La temprana ola de calor estival había sacado al paseo entarimado a un número sorprendente de gente por lo general sedentaria, que esperaba encontrar cierto alivio al calor sofocante. Hablaban en un tono dulcificado, nocturno, mientras paseaban por el entablado desgastado por la climatología y anhelaban desesperadamente la más mínima insinuación de brisa fresca que viniera del océano. Sus voces tranquilizadoras arrullaron mis pensamientos hasta hacerlos desembocar en ideas más serenas.

¿Cómo había llegado a sentirme tan insatisfecha de mí misma y de cómo había transcurrido mi vida? ¿Por qué no podía encontrar soluciones a los problemas que me impedían una vida dichosa? Sé a ciencia cierta que como mínimo soy una persona bastante inteligente y he conocido gente estúpida que es mucho más feliz que yo. ¿Por qué no podía hallar una manera de llenar el vacío de mi existencia?
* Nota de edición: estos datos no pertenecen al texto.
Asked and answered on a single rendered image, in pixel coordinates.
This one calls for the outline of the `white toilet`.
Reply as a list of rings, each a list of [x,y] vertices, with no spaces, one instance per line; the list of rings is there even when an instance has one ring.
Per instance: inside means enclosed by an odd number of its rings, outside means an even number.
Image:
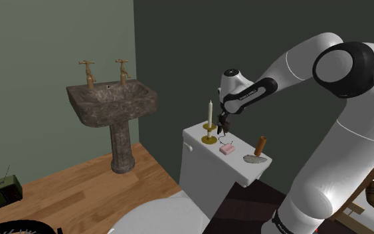
[[[201,138],[207,134],[203,124],[206,122],[182,132],[181,191],[132,209],[108,234],[203,234],[231,187],[235,183],[249,186],[271,164],[271,158],[265,154],[261,156],[266,162],[246,163],[243,157],[253,154],[255,149],[231,133],[213,132],[217,142],[202,143]],[[219,136],[231,137],[235,151],[227,156],[222,154]]]

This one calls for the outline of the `brown stone pedestal sink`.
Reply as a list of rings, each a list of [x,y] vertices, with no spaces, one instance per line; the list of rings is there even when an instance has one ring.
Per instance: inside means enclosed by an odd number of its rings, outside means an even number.
[[[86,84],[68,86],[66,92],[81,123],[91,128],[110,128],[111,169],[116,174],[130,172],[136,162],[132,156],[129,120],[157,111],[157,92],[132,79],[125,70],[127,60],[118,59],[120,80],[96,83],[90,70],[92,61],[83,60]]]

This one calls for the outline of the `dark robot stand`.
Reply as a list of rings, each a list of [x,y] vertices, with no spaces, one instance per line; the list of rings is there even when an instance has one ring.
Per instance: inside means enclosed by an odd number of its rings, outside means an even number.
[[[262,225],[284,198],[283,193],[257,179],[247,187],[235,183],[203,234],[261,234]]]

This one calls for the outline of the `black round object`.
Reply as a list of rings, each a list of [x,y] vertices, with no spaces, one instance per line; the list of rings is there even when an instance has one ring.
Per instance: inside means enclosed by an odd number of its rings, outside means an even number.
[[[48,224],[36,220],[14,220],[0,223],[0,234],[64,234],[62,228],[56,231]]]

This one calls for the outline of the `white candle in gold holder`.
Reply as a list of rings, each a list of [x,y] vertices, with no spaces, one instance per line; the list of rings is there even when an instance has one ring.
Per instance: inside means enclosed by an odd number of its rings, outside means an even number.
[[[212,135],[212,131],[217,127],[213,124],[213,103],[211,100],[208,103],[207,123],[203,124],[203,128],[207,131],[207,134],[201,138],[202,143],[215,144],[217,138]]]

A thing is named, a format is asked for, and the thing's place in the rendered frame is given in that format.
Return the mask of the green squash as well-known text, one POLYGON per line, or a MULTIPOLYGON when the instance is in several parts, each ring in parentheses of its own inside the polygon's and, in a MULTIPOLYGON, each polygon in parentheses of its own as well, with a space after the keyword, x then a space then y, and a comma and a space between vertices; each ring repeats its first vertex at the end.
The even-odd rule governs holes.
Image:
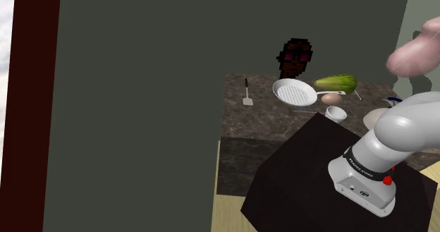
POLYGON ((357 87, 357 79, 351 74, 332 75, 314 81, 314 86, 323 91, 344 91, 351 94, 357 87))

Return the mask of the brown egg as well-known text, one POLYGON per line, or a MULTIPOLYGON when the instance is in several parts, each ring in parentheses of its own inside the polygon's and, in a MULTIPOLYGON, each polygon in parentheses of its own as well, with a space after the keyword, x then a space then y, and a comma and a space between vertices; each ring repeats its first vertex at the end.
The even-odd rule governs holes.
POLYGON ((336 106, 342 102, 342 96, 339 94, 329 93, 322 96, 321 101, 328 106, 336 106))

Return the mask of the black pixelated figure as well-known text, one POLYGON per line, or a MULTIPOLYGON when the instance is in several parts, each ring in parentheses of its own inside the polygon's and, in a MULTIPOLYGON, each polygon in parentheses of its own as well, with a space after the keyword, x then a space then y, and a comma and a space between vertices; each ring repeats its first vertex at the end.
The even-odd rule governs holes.
POLYGON ((279 52, 280 79, 296 78, 302 74, 312 59, 312 45, 309 39, 291 38, 279 52))

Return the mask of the white bowl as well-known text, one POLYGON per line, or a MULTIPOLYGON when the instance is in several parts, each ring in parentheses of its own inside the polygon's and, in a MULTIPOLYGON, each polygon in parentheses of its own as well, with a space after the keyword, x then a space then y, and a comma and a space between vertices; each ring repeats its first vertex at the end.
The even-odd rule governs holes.
POLYGON ((386 113, 388 110, 389 110, 389 108, 378 108, 378 109, 371 110, 368 114, 366 114, 363 117, 363 123, 364 123, 365 127, 368 130, 371 130, 374 127, 375 123, 377 122, 378 118, 382 114, 386 113))

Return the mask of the dark robot stand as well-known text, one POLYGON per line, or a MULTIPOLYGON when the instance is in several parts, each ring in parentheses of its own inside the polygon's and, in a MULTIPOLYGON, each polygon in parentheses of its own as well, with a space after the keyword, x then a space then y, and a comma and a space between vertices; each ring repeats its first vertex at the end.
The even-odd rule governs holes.
POLYGON ((257 170, 241 212, 257 232, 440 232, 440 189, 400 163, 396 205, 379 218, 338 193, 328 163, 359 136, 315 114, 257 170))

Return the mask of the white frying pan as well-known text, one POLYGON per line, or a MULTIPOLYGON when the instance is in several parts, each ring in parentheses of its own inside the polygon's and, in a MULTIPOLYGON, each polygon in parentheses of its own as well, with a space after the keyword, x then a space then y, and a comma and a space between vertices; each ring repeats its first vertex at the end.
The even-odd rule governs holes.
POLYGON ((317 101, 319 94, 346 94, 344 91, 317 92, 307 83, 290 78, 277 80, 272 90, 279 100, 292 106, 310 106, 317 101))

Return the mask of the window with dark red frame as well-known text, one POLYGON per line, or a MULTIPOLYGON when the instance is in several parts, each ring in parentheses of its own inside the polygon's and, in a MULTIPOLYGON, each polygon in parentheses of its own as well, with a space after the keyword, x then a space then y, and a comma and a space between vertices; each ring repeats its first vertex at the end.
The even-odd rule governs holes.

Caminé por el paseo del todo ensimismada y perdida en mis pensamientos, ajena por completo al prodigio y al misterio que me aguardaban. Tampoco me percaté de una madera suelta que sobresalía del entablado.

Tropecé con ella y salí volando por la oscuridad, me di en la cabeza contra la baranda de frío metal y aterricé de rodillas en lo alto de las escaleras que descendían hasta la arena.

Escudriñé la oscura playa en un intento de reorientarme tras la caída y creí advertir una forma singular en medio de la playa. Debía de haberme golpeado la cabeza con más fuerza de lo que pensaba porque hubiera jurado que había visto a un hombre sentado en una motocicleta, aunque sabía que aquello era bastante improbable. Ningún motorista que se precie de serlo se hubiera arriesgado, bajo ningún concepto, a que su moto se llenara de arena, así que me convencí de que sufría un principio de traumatismo craneal.

Cerré los ojos con fuerza antes de volver a mirar. Era cierto. Un poco más allá del paseo, había un hombre sentado en una moto sobre la fina arena de la playa. A medida que ganaba visibilidad, me di cuenta de que no estaba acomodado en lo alto de una motocicleta cualquiera, sino de una Harley Davidson. Las nítidas y poderosas líneas de la moto formaban un conjunto armonioso con las nítidas y poderosas líneas de la forma humana, como si fueran una misma cosa. Y por lo que yo había oído de los motoristas y sus Harley, eran una misma cosa.

La silueta del hombre y su moto se recortaba contra el telón de fondo de la enorme y brumosa luna, de las que sólo se ven en verano. La luna hacía lo que podía para iluminarle pero no brillaba lo suficiente como para permitirme distinguir algunos detalles sutiles, como el color de los ojos o la textura de la piel. Lo único que podía percibir era el perfil tosco típico de la clase de tipos que esperas encontrar sobre una Harley. De cualquier modo, algo en él me llamó la atención. Quizá fuera el gesto de su mentón, que emanaba amabilidad en vez de arrogancia, o la delicada curva de los altos pómulos que le daba un toque de hermosura. Aunque a primera vista causaba una impresión un poco intimidatoria, cuanto más lo estudiaba menos amenazante se volvía. Aquel hombre transmitía una sensación de paz, lo cual me intrigó profundamente.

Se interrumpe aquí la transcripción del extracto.